Demystifying Programming

We talk quite a bit about code here at Tech Connect and it’s not unusual to see snippets of it pasted into a post. But most of us, indeed most librarians, aren’t professional programmers or full-time developers; we had to learn like everyone else. Depending on your background, some parts of coding will be easy to pick up while others won’t make sense for years. Here’s an attempt to explain the fundamental building blocks of programming languages.

The Languages

There are a number of popular programming languages: C, C#, C++, Java, JavaScript, Objective C, Perl, PHP, Python, and Ruby. There are numerous others, but this semi-arbitrary selection cover the ones most commonly in use. It’s important to know that each programming language requires its own software to run. You can write Python code into a text file on a machine that doesn’t have the Python interpreter installed, but you can’t execute it and see the results.

A lot of learners stress over which language to learn first unnecessarily. Once you’ve picked up one language, you’ll understand all of the foundational pieces listed below. Then you’ll be able to transition quickly to another language by understanding a few syntax changes: Oh, in JavaScript I write function myFunction(x) to define a function, while in Python I write def myFunction(x). Programming languages differ in other ways too, but knowing the basics of one provides a huge head start on learning the basics of any other.

Finally, it’s worth briefly distinguishing compiled versus interpreted languages. Code written in a compiled language, such as all the capital C languages and Java, must first be passed to a compiler program which then spits out an executable—think a file ending if .exe if you’re on Windows—that will run the code. Interpreted languages, like Perl, PHP, Python, and Ruby, are quicker to program in because you just pass your code along to an interpreter program which immediately executes it. There’s one fewer step: for a compiled language you need to write code, generate an executable, and then run the executable while interpreted languages sort of skip that middle step.

Compiled languages tend to run faster (i.e. perform more actions or computations in a given amount of time) than interpreted ones, while interpreted ones tend to be easier to learn and more lenient towards the programmer. Again, it doesn’t matter too much which you start out with.

Variables

Variables are just like variables in algebra; they’re names which stand in for some value. In algebra, you might write:

x = 10 + 3

which is also valid code in many programming languages. Later on, if you used the value of x, it would be 13.

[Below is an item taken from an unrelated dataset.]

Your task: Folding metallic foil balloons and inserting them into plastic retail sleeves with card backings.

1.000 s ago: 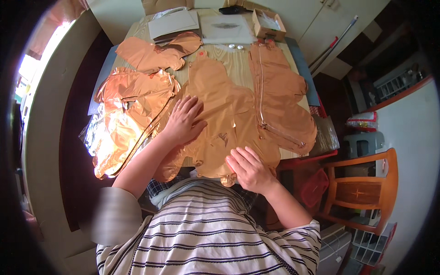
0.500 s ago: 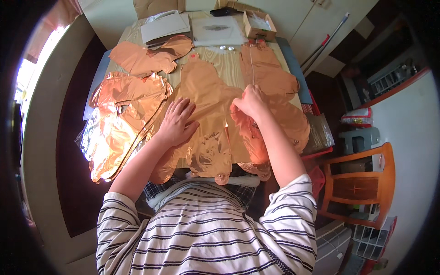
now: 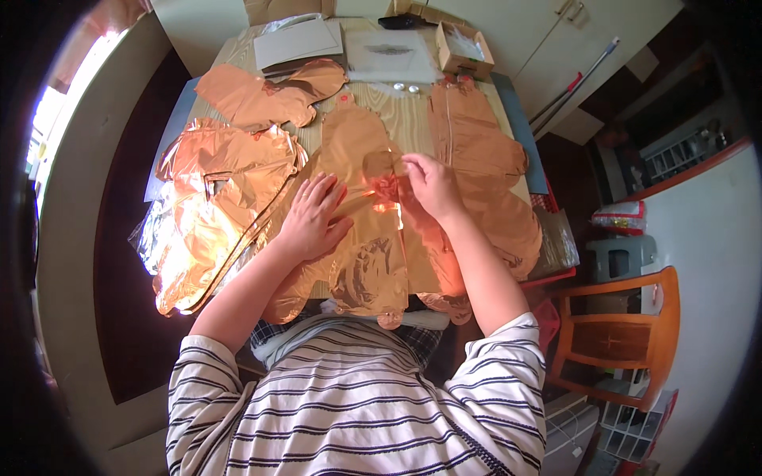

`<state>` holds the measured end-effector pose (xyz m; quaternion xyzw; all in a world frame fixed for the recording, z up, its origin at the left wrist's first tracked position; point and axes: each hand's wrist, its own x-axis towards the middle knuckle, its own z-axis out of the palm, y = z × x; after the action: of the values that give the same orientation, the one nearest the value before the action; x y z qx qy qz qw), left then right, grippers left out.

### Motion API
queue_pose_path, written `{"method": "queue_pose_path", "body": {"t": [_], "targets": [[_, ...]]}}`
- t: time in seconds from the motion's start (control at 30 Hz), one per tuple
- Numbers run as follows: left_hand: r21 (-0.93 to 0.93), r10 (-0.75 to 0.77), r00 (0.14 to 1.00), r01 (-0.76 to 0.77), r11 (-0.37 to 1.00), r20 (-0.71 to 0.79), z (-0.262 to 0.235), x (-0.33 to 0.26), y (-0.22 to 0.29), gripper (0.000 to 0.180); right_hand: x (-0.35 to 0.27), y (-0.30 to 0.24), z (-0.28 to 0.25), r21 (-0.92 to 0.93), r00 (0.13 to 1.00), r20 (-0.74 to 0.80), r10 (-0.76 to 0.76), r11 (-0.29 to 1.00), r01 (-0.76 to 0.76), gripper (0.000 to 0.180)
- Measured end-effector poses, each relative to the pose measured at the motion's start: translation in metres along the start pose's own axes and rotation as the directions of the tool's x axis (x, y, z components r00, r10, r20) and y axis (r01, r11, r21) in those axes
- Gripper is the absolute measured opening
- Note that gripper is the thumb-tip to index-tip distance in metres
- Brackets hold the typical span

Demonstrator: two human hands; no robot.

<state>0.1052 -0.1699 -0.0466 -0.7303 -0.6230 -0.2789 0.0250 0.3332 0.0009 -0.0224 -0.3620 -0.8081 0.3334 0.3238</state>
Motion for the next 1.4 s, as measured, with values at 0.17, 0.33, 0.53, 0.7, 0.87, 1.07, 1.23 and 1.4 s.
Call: {"method": "queue_pose_path", "body": {"t": [0.17, 0.33, 0.53, 0.7, 0.87, 1.07, 1.23, 1.4], "targets": [[-0.006, 0.003, 1.000, -0.004, 1.000, -0.007, -0.001, 0.000, 0.000, 0.061, -0.002, 0.012, 0.010, -0.407, 0.884, 0.168, -0.435, 0.786, 0.464, 0.031], [-0.006, -0.006, 1.000, 0.006, 1.000, 0.011, -0.003, 0.002, 0.001, 0.062, -0.005, 0.021, 0.019, -0.448, 0.874, 0.242, -0.422, 0.750, 0.486, 0.038], [-0.009, -0.004, 0.999, 0.005, 1.000, 0.037, -0.003, 0.002, 0.000, 0.064, -0.007, 0.015, 0.018, -0.491, 0.855, 0.345, -0.386, 0.702, 0.515, 0.047], [-0.173, -0.093, 0.995, 0.100, 0.980, 0.046, -0.012, 0.000, 0.000, 0.068, -0.007, 0.012, 0.015, -0.533, 0.878, 0.377, -0.295, 0.707, 0.466, 0.052], [-0.164, -0.047, 0.995, 0.061, 0.985, 0.088, -0.025, -0.005, 0.000, 0.065, -0.012, 0.011, 0.010, -0.529, 0.895, 0.347, -0.282, 0.729, 0.435, 0.051], [-0.153, 0.012, 0.999, -0.006, 0.988, 0.037, -0.021, -0.010, -0.006, 0.062, -0.013, 0.011, 0.014, -0.494, 0.892, 0.339, -0.300, 0.750, 0.440, 0.051], [-0.202, 0.005, 0.999, 0.004, 0.979, 0.042, -0.026, -0.003, -0.006, 0.059, -0.013, 0.013, 0.017, -0.500, 0.896, 0.345, -0.281, 0.752, 0.429, 0.051], [-0.183, 0.064, 0.998, -0.063, 0.981, -0.001, -0.030, 0.020, 0.005, 0.057, -0.012, 0.015, 0.018, -0.504, 0.901, 0.344, -0.264, 0.758, 0.414, 0.050]]}}
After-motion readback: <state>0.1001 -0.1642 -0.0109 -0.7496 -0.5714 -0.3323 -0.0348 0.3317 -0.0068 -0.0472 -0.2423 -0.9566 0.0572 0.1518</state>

The biggest difference between variables in math and in programming is that programming variables can be all sort of things, not just numbers. They can be strings of text, for instance. Below, we combine two pieces of text which were stored in variables:

name = 'cat'
mood = ' is laughing'
both = name + mood

In the above code, both would have a value of ‘cat is laughing’. Note that text strings have to be wrapped in quotes—often either double or single quotes is acceptable—in order to distinguish them from the rest of the code. We also see above that variables can be the product of other variables.

Comments

Comments are pieces of text inside a program which are not interpreted as code. Why would you want to do that? Well, comments are very useful for documenting what’s going on in your code. Even if your code is never going to be seen by anyone else, writing comments helps understand what’s going on if you return to a project after not thinking about it for a while.

// This is a comment in JavaScript; code is below.
number = 5;
// And a second comment!

As seen above, comments typically work by having some special character(s) at the beginning of the line which tells the programming language that the rest of the line can be ignored. Common characters that indicate a line is a comment are # (Python, Ruby), // (C languages, Java, JavaScript, PHP), and /* (CSS, multi-line blocks of comments in many other languages).

Functions

As with variables, functions are akin to those in math: they take an input, perform some calculations with it, and return an output. In math, we might see:

f(x) = (x * 3)/4

f(8) = 6

Here, the first line is a function definition. It defines how many parameters can be passed to the function and what it will do with them. The second line is more akin to a function execution. It shows that the function returns the value 6 when passed the parameter 8. This is really, really close to programming already. Here’s the math above written in Python:

def f(x):
  return (x * 3)/4

f(8)
# which returns the number 6

Programming functions differ from mathematical ones in much the same way variables do: they’re not limited to accepting and producing numbers. They can take all sorts of data—including text—process it, and then return another sort of data. For instance, virtually all programming languages allow you to find the length of a text string using a function. This function takes text input and outputs a number. The combinations are endless! Here’s how that looks in Python:

len('how long?')
# returns the number 9

Python abbreviates the word “length” to simply “len” here, and we pass the text “how long?” to the function instead of a number.

Combining variables and functions, we might store the result of running a function in a variable, e.g. y = f(8) would store the value 6 in the variable y if f(x) is the same as above. This may seem silly—why don’t you just write y = 6 if that’s what you want!—but functions help by abstracting out blocks of code so you can reuse them over and over again.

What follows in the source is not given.